Shelby doesn’t answer because the truth is, it was sudden for her.

Sue says she’s growing dahlias. She gave them up because you have to unearth the tubers in the fall and keep them in buckets of dirt to winter over because they can’t take the cold. But now Sue has time for her garden and for those big, beautiful flowers that remind her of Shelby’s face when she was a child. Upturned and glorious. “When you were little you’d help me dig them up,” she reminds Shelby. “You thought the tubers looked like giant worms.”

“Was I ever a little girl?” Shelby says wistfully.

“Oh, yes,” Sue says. “I have the photos to prove it.”

Later in the week Shelby gets an envelope addressed in her mother’s neat librarian’s script. There’s a postcard inside. Her angel hasn’t forgotten her after all.

Believe something.

The illustration is of a tree with a hundred black leaves. The veins of each leaf make up a spidery word: sky, cloud, rose, kiss.

There’s something else inside the envelope, an old photo that Shelby’s mom stuck in, the color faded, the edges upturned. It takes a moment before Shelby realizes she is the little girl in the picture. Her mother’s handwriting is on the back. Shelby at five. She’s wearing a sun hat and there’s a huge smile on her face. She is surrounded by stalks of dahlias, orange and yellow and pale red, with leaves so big you could write your life story on each one. She looks like a flower in the garden, just like her mother said.

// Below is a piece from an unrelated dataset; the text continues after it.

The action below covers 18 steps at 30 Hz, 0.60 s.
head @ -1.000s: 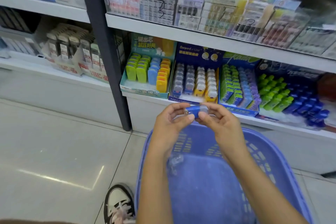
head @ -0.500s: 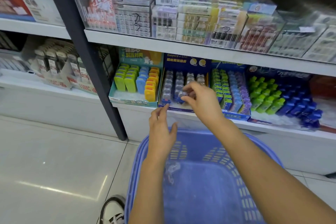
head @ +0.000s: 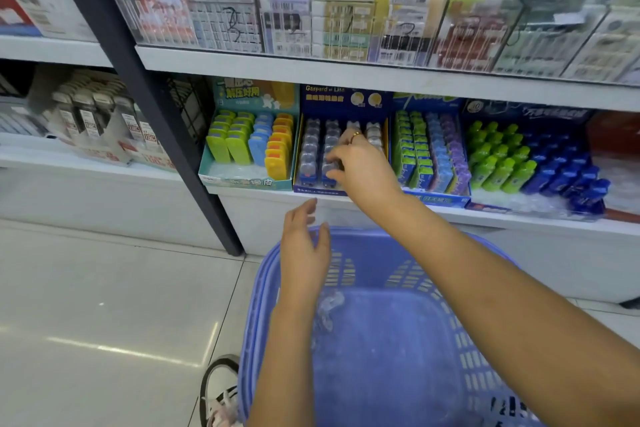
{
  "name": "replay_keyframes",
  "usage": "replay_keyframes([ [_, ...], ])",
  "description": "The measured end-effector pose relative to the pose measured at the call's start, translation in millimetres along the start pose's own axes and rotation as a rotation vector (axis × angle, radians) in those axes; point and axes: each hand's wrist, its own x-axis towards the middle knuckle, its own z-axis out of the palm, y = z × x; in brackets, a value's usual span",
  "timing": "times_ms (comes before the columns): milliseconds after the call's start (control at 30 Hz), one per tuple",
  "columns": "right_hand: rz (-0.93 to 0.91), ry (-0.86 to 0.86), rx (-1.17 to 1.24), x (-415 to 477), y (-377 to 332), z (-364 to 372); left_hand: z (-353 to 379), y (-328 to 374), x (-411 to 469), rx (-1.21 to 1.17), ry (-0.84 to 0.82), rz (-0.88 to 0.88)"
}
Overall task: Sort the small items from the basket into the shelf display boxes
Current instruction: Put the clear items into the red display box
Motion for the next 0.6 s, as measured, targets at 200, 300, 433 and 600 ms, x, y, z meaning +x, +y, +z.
replay_keyframes([
  [200,0.091,-0.163,0.167,-101,27,66,29,-51,-42,0.296,-0.229,-0.462],
  [300,0.194,-0.438,0.128,-129,56,117,36,-88,-68,0.596,-0.469,-0.635],
  [433,0.183,-0.611,0.153,-144,70,168,45,-114,-84,0.883,-0.606,-0.525],
  [600,0.091,-0.708,0.166,-146,69,211,59,-128,-93,1.200,-0.772,-0.562],
])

When the phone rings at five a.m., Shelby is dreaming that she’s following Helene through a field. There are white and black butterflies rising from the tall grass. There are flowers the size of pie plates. Shelby is her current age, but Helene hasn’t aged. She’s seventeen and beautiful, and she runs so fast her feet don’t touch the ground. When Shelby pulls herself out of her dream to grasp the phone, Maravelle is on the other end of the line. Teddy’s been arrested. Shelby is awake in an instant, pulling on her clothes before Maravelle is through telling her the story. She still smells the grass in the field. She feels the sunlight on her skin, though it’s a gray, rainy dawn.

“Do you have an attorney?” Shelby asks Maravelle. “And not that old real estate lawyer you dated. Maybe we can get Teddy out tonight. They can’t just lock someone up without probable cause.”

“There’s cause. His whole crew has been arrested for home invasion. It was supposed to be a robbery but the couple was in bed, so they were tied up and terrorized. I think the old man had a stroke. Maybe he’s dead.”